REQUIRED WORK: Search the records below for the word "gripper", then return every line where it appears.

[Items listed in a dataset]

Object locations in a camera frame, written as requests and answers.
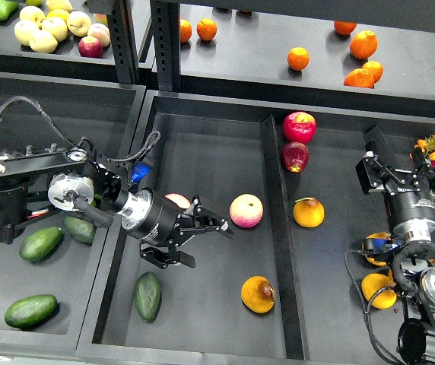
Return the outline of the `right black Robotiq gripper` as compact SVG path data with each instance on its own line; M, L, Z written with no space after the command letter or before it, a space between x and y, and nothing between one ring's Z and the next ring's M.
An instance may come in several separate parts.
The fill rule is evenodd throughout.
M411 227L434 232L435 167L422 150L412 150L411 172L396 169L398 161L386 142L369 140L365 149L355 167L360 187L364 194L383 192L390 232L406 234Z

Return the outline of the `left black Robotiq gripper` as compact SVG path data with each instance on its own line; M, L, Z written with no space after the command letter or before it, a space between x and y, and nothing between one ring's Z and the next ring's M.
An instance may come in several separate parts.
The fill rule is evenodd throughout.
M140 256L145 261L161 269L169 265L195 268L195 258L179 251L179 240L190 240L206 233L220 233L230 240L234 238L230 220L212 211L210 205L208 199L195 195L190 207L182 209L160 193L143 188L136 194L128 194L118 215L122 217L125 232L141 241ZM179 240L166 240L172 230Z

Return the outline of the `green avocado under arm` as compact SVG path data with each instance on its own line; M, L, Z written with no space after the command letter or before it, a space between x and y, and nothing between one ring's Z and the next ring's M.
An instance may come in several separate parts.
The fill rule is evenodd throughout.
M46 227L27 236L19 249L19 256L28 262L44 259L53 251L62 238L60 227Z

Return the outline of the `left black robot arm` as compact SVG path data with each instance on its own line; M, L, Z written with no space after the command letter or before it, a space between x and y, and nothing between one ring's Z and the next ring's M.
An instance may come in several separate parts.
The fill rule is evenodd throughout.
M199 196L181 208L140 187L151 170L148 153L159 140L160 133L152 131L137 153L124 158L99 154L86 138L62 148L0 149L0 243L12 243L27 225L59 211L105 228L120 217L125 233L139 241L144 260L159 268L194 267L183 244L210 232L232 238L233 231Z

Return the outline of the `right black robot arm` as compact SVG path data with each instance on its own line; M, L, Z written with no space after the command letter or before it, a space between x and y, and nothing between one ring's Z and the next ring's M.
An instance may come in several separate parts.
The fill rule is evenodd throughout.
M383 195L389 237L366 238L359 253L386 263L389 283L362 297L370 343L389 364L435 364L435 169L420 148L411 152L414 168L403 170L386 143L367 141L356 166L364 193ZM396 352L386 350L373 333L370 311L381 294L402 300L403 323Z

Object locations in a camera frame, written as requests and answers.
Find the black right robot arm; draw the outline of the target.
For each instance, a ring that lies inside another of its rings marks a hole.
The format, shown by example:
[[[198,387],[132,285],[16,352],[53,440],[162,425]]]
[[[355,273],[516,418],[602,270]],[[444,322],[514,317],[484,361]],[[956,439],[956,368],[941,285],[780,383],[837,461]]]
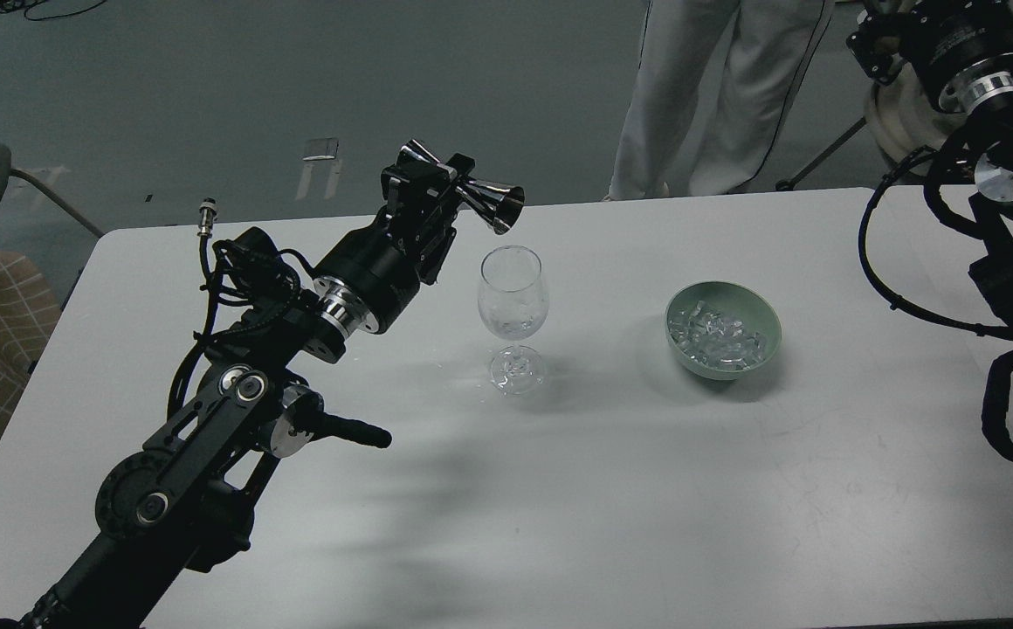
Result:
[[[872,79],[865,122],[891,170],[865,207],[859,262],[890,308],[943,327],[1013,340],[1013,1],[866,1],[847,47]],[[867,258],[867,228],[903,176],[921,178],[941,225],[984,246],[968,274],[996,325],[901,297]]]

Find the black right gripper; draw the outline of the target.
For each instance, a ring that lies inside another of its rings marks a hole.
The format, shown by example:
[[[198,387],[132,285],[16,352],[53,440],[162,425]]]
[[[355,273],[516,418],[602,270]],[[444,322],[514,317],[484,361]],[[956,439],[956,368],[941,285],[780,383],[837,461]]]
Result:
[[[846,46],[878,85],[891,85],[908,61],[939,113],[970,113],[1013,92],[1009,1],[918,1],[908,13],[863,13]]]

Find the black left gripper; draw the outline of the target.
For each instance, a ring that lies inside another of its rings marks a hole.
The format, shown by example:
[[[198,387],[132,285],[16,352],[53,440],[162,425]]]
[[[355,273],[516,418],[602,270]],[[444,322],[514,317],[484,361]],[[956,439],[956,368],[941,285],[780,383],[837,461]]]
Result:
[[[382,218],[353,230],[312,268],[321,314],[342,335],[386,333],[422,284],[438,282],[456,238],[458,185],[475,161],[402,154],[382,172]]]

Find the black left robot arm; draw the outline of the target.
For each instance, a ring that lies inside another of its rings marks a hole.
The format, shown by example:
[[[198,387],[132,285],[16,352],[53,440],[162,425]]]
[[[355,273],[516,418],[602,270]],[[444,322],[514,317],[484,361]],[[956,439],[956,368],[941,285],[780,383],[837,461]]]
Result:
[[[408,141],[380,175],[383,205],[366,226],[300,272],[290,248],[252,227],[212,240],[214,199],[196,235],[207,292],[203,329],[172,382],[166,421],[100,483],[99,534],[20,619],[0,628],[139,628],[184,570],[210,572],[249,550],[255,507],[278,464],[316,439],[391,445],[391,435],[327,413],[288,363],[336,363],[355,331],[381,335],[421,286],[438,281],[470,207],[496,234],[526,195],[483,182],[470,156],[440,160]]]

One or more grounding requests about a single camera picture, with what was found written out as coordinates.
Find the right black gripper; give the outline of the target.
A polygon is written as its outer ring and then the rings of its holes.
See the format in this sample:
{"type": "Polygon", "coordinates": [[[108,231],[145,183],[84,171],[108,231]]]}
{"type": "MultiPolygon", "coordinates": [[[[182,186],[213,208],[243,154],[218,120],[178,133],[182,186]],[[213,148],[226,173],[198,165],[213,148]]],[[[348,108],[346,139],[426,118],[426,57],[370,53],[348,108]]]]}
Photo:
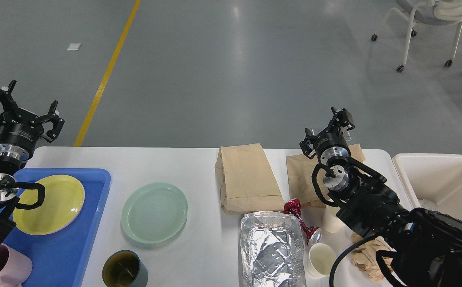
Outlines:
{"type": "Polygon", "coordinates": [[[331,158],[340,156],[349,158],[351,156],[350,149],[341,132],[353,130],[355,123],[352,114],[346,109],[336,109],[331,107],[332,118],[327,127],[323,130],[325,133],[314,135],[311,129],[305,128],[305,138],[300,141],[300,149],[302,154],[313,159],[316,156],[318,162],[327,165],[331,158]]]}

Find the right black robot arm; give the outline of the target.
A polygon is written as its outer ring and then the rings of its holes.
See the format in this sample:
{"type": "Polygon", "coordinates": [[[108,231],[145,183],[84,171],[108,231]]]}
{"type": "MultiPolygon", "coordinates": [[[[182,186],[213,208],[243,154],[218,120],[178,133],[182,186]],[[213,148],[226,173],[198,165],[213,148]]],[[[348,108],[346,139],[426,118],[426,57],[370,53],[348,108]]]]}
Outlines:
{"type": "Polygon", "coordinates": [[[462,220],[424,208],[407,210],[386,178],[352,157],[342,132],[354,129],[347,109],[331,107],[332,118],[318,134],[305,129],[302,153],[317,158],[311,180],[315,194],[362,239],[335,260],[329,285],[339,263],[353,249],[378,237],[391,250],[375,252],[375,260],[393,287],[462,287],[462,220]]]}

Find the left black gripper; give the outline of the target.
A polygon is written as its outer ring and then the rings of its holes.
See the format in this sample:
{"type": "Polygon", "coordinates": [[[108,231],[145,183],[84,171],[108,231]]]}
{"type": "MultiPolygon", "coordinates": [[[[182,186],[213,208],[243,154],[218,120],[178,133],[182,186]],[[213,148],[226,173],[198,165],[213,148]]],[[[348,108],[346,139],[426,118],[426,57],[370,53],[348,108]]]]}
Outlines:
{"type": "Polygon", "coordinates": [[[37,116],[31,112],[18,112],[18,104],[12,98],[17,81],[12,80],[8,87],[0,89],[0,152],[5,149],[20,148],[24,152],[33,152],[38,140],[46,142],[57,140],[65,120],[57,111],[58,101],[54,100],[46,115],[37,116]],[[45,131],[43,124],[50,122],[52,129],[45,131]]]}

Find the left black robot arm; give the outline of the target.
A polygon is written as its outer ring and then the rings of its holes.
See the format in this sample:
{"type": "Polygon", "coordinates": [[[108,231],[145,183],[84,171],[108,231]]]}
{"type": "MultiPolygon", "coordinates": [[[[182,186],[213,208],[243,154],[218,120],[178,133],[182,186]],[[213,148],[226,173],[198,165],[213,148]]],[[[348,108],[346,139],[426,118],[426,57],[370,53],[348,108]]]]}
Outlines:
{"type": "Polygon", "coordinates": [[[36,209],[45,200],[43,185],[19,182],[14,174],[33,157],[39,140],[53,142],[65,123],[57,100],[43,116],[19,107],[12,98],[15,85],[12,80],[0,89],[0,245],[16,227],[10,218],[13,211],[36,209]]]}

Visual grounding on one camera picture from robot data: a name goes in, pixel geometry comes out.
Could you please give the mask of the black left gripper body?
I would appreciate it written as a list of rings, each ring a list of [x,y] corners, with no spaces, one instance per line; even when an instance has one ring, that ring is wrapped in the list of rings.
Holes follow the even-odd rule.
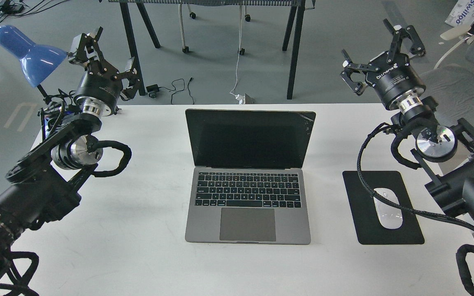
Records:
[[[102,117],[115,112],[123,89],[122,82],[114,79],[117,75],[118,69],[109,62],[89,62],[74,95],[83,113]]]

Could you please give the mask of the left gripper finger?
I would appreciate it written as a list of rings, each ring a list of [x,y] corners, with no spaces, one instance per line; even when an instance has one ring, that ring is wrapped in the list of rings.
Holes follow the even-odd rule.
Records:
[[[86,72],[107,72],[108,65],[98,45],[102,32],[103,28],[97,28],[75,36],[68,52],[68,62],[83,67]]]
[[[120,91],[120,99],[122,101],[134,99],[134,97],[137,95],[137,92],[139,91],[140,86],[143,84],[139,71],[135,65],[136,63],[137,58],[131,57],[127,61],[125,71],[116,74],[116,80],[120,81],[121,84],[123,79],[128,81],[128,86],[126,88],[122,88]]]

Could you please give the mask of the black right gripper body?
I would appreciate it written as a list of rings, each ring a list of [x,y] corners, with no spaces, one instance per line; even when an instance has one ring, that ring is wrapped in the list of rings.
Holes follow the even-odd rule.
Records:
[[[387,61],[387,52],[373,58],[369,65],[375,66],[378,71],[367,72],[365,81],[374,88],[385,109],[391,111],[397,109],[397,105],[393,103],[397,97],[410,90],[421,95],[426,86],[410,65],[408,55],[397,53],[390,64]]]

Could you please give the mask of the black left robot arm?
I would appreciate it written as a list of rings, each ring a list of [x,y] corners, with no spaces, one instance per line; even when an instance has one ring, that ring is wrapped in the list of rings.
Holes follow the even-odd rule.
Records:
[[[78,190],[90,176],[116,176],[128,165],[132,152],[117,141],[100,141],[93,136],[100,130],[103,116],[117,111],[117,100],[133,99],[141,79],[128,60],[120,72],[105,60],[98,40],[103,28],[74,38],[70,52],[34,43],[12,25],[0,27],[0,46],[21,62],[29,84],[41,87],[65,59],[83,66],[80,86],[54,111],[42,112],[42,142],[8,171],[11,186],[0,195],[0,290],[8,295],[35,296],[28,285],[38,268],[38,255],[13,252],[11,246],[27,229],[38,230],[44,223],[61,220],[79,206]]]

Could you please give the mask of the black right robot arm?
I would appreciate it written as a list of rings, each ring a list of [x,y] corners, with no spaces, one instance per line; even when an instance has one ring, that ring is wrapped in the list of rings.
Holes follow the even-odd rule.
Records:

REPLY TO THE TASK:
Return the outline of the `right black Robotiq gripper` as compact SVG path data with each instance on its own line; M, L, Z written with no space after the command letter or before it, a space between x and y, and nothing between one ring's Z and the next ring's M.
Return the outline of the `left black Robotiq gripper` as compact SVG path data with each instance on its own line; M, L, Z written with no space after the command letter or before it, a space between x and y, and nothing between one ring's Z and the next ring's M.
Find the black right gripper; draw the outline of the target.
Find the black left gripper; draw the outline of the target.
Find the right black gripper; give the outline of the target.
Find the left black gripper; give the outline of the target.
Could you please give the mask of the black left gripper body?
Could you please give the mask of the left gripper finger?
Could you please give the mask of the black right gripper body?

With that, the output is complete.